Relationship classes can have an associated set of relationship rules. Relationship rules control which object subtypes from the origin class can be related to which object subtypes in the destination class. They can also be used to specify a valid cardinality range for all permissible subtype pairs.

For example, the subtype wood pole may be able to contain from zero to three transformers, whereas the subtype steel pole may support zero to five transformers. In the first case, the cardinality range would be 0–3; in the second case, it would be 0–5.

You can establish a relationship between two or more objects in the geodatabase by using tools available in ArcMap. Once the relationship is established, use the ArcMap tools in to navigate it and symbolize features based on attributes in a related object. You can find all objects that have a relationship with a particular object through any particular relationship class.

Performance considerations

When editing composite features, edits such as move, rotate, and delete also affect the related objects through the relationship class. There is a cost when navigating these relationships. The cost is minimized when indexes are maintained for the primary and foreign keys for the relationship class. When a new relationship class is created with ArcCatalog, the primary and foreign keys are automatically indexed if they do not already have indexes.

It is important to realize that when a feature class participates in a relationship class, that feature class utilizes messaging. When editing that feature class in ArcMap, the related class must be opened so it can respond to the message—either by moving, deleting itself, or implementing some custom behavior. If the related class is not already in the map you are working with, it will automatically be opened to respond to the message, then closed. Each time it responds to a message, it will need to be reopened.

In general, when working with a class in ArcMap, it's a good idea to have all related classes also in the map. This way, the related classes are opened once when they are added to ArcMap. If they are not in the map, then each time you access related objects, the class must be opened.

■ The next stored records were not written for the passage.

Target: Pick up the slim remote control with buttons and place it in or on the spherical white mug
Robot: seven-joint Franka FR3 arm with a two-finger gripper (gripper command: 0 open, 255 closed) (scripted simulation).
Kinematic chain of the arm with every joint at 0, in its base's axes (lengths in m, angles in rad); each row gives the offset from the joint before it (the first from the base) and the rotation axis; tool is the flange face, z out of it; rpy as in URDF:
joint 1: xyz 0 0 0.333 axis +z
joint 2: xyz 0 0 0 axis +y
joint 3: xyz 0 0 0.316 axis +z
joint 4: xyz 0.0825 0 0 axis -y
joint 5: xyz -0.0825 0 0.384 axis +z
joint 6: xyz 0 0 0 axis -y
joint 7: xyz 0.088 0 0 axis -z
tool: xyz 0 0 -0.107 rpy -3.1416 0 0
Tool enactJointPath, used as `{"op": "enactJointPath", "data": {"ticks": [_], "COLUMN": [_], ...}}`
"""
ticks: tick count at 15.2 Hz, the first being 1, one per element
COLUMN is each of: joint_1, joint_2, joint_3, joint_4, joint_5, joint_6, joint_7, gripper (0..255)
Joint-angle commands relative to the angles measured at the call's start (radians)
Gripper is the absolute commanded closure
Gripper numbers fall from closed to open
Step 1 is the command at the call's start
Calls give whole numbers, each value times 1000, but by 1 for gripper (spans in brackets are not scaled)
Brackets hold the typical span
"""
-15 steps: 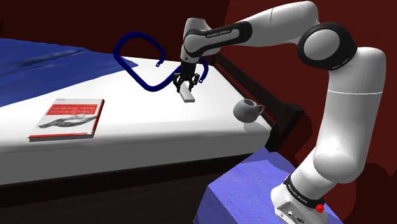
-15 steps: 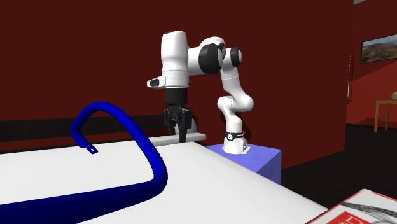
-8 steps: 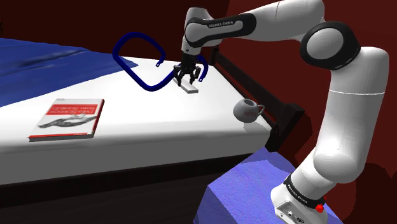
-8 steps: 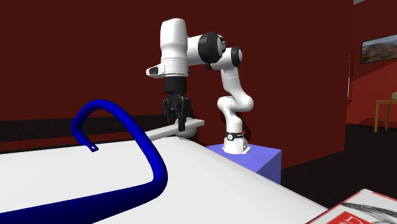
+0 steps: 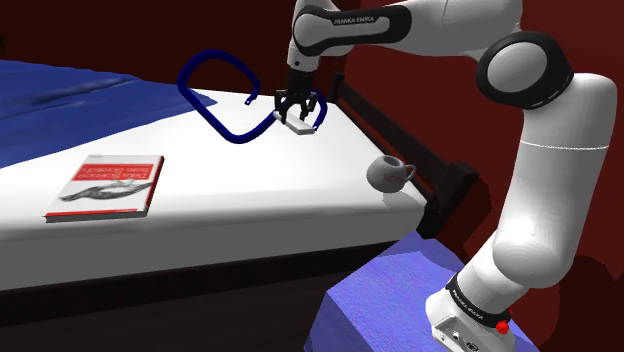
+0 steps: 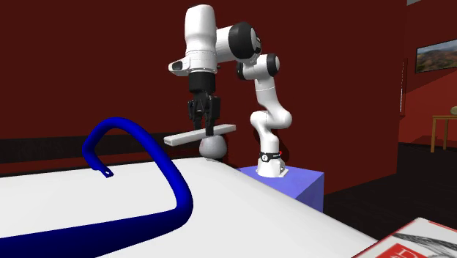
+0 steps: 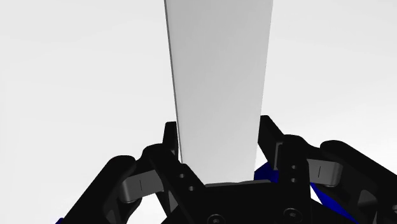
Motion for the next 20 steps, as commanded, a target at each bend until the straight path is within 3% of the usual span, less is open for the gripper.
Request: {"op": "enactJointPath", "data": {"ticks": [1, 6, 12, 20], "joint_1": [1, 3, -68, -134], "joint_2": [0, 0, -238, -505], "joint_3": [0, 1, -20, -81], "joint_4": [28, 89, -237, -552], "joint_5": [0, 1, 45, 80], "joint_6": [-28, -89, 1, 50], "joint_7": [0, 0, -89, -227], "gripper": [255, 255, 255, 255]}}
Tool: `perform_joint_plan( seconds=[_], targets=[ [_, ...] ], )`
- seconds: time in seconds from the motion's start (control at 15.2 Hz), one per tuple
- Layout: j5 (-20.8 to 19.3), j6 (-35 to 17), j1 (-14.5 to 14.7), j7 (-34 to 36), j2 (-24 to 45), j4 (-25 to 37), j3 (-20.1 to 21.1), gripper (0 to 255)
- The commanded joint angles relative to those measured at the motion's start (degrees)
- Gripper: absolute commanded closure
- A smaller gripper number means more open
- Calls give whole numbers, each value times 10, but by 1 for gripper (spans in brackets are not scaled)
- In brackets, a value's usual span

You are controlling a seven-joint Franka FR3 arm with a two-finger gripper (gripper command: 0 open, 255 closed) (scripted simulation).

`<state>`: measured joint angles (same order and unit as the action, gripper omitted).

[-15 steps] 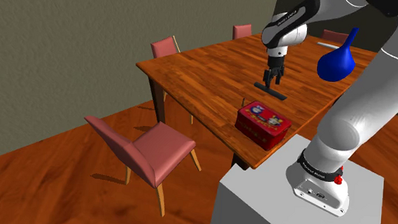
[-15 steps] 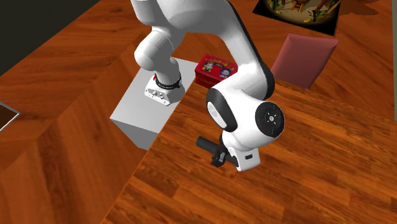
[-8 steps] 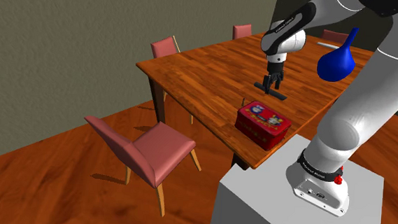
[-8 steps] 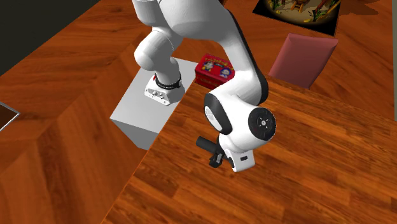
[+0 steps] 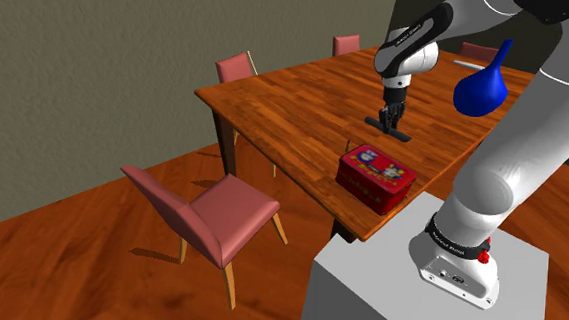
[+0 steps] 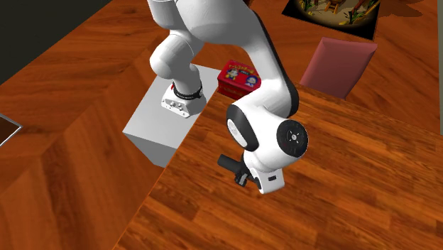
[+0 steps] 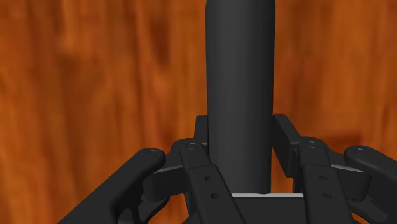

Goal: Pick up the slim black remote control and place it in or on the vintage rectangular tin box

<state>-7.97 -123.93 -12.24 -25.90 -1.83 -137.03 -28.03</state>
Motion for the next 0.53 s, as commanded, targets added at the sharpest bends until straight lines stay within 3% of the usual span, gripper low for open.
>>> perform_joint_plan(
  seconds=[0.0, 0.46],
  targets=[
    [13, 0, 2, -1, 5, -5, 3, 255],
    [9, 10, 3, 2, -4, -3, 3, 255]
  ],
)
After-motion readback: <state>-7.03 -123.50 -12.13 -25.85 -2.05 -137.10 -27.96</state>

With many ArcInfo coverage data models, the feature–attribute table contained as few items as possible, and many of the attributes for a feature class were contained in a related table. This can be done with geodatabase feature classes; however, navigating a relationship in the geodatabase is a more costly operation than navigating relates in INFO. In the INFO environment, it was common to store the symbology for a feature in an external related table called a lookup table. This can still be done in the geodatabase using relationship classes; however, for large data, symbolizing this way will be slow, even with indexes on the primary and foreign keys. Try to keep attributes for symbolization on the feature class's table. For performance considerations, it is recommended that symbology information be stored in the feature class.

Schema locking

An exclusive lock is required when modifying a relationship class's relationship rules or when renaming or deleting a relationship class. An exclusive lock can only be acquired for a relationship class if the feature classes or tables that participate in the relationship can also be locked. Therefore, if a user has an exclusive or shared lock on either the origin class, the destination class, or both classes, the properties of the relationship class cannot be edited.